Who Forgot to Bring the Strategy?
Leading people when you don't know where you're supposed to be going is an exercise in frustration and futility. If you're feeling that, it's likely that something has gone wrong with the strategy. Maybe there isn't one. Maybe it isn't being communicated clearly. Maybe the thing that's being communicated isn't a real strategy at all.
No Strategy
Sometimes there is no coherent strategy. Leadership has failed to articulate a direction that will drive decisions about priorities, activity design, and metrics. The organization may be thoughtlessly following the playbook from the last time there was a strategy. Alternatively, in the absence of direction, functional leaders optimize for metrics that make their department look good at the expense of the health of the firm as a whole. For instance, your sales team may sign deals with bad fit customers to grow top line revenue, without realizing or caring that the bad fit customers erode margin and brand perception. Or, the customer service group may optimize for reduced call times, even at the cost of reducing customer satisfaction.
Uncommunicated Strategy
At first glance, a situation where the strategy hasn't been communicated effectively looks and feels just like the situation in which there is no strategy. A careful observer can make detect the existence of a strategy that has gotten stuck in the upper reaches of the org chart.

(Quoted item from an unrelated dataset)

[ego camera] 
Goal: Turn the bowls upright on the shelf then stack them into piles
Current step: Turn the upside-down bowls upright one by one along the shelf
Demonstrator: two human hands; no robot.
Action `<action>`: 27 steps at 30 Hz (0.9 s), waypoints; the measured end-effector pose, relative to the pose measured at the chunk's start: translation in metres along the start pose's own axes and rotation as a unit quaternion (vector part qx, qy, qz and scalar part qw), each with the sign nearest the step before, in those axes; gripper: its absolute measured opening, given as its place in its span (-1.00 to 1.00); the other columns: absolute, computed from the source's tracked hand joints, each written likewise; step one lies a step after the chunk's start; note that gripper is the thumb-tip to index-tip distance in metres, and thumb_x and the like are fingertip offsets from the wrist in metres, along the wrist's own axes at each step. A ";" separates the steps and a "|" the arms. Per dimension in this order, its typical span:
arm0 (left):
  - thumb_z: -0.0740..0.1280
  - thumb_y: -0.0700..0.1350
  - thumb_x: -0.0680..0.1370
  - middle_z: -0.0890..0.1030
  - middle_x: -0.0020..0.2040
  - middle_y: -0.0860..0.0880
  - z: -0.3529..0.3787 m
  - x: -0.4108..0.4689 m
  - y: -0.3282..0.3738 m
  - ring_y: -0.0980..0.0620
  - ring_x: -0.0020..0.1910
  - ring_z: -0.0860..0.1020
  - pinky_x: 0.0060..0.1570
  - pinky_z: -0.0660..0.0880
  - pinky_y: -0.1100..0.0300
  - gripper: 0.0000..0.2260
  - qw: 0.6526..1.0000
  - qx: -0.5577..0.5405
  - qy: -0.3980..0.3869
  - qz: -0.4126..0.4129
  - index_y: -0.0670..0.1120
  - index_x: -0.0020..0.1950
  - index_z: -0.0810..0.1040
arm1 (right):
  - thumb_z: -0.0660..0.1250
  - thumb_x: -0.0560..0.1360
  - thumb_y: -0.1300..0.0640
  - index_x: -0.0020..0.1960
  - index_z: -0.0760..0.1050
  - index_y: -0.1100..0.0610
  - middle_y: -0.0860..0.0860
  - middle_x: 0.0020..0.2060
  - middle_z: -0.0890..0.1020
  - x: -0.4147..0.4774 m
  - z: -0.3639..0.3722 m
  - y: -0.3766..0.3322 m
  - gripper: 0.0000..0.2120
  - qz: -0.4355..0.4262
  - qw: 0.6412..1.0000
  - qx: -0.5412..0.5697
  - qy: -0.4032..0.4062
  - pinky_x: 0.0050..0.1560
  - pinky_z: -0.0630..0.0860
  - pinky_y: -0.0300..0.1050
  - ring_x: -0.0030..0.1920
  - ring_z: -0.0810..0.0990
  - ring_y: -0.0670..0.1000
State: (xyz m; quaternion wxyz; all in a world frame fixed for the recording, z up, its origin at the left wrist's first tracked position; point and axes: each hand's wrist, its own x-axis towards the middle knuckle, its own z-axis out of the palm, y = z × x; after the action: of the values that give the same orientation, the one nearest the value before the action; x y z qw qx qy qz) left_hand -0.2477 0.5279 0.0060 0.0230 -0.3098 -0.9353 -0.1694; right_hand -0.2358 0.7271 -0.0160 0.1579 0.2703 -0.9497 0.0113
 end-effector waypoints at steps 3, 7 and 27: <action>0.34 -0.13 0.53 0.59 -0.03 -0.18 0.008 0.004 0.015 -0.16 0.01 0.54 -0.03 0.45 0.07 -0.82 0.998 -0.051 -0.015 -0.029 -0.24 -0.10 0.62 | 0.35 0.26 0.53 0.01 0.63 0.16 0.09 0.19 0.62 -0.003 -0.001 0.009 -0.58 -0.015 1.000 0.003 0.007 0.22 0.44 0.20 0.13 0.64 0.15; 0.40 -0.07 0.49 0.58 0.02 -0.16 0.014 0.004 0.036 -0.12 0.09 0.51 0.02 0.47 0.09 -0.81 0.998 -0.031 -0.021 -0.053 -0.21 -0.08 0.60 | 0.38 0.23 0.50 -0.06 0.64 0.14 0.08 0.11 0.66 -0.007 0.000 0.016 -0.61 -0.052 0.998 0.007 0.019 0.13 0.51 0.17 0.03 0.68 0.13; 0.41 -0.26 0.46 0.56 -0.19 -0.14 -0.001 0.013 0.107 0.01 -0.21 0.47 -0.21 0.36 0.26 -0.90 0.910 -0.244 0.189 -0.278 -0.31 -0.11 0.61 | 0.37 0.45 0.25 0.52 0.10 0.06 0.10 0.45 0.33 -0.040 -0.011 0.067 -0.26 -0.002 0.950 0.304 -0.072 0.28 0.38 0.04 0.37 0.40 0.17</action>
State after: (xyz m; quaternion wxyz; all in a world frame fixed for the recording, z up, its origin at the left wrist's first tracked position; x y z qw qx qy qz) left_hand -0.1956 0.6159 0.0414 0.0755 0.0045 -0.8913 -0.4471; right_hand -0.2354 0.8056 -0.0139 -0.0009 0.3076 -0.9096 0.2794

Look for consistency of behavior in terms of budget priorities, managerial attention, promotions, and rewards. Look for these before you firmly conclude that there is no strategy. If they are present, you can begin to infer the strategy and align to it.
There are also cases where leadership doesn't put sufficient attention on internal communications, but does tell a consistent story to outsiders like analysts and journalists. Be cautious taking these statements at face value. When leaders believe that competitors could imitate the strategy, they may not be fully transparent about it. Worse, some leaders talk endlessly about the strategy, but you can't make sense of what they are trying to communicate. That's a signal that you might be looking at a third kind of strategy problem.
Bad Strategy
Richard Rumelt, a strategy consultant and professor at UCLA, identified the most dangerous lack of strategy—bad strategy. Bad strategy goes through the motions of communicating a strategy, but it lacks substance. There's nothing for functional leaders to grab hold of that can inform their decision making process. He identifies four categories of bad strategy: fluff (using "strategic" words without saying anything meaningful), failure to identify the specific challenge the strategy must overcome (what A.G. Lafley calls your "winning aspiration"), mistaking goals for strategy (leaving out the how), and having bad objectives (they either aren't meaningful to the challenge, or they are impractical)
The Good Strategy that Isn't Working
It's also possible to have a strategy that is good in the sense that all of the elements of a well-crafted strategy are present and they logically reinforce each other. There is a clear flow from the winning aspiration through the choices of market and activities down to the needed capabilities and metrics, but in practice the metrics don't move.
This could be a failure of execution, but persistent failures in execution suggest that the problem is deeper, especially if they are pervasive across the organization. It's likely that the leaders who crafted the strategy misdiagnosed some element of the situation. They misread the challenge, or they didn't identify the right capabilities needed to win. In the abstract, the strategy might be fine for a different organization in the space, but it doesn't work for your organization.
If the strategy team defined the metrics correctly, it should become obvious fairly quickly that you're in this situation.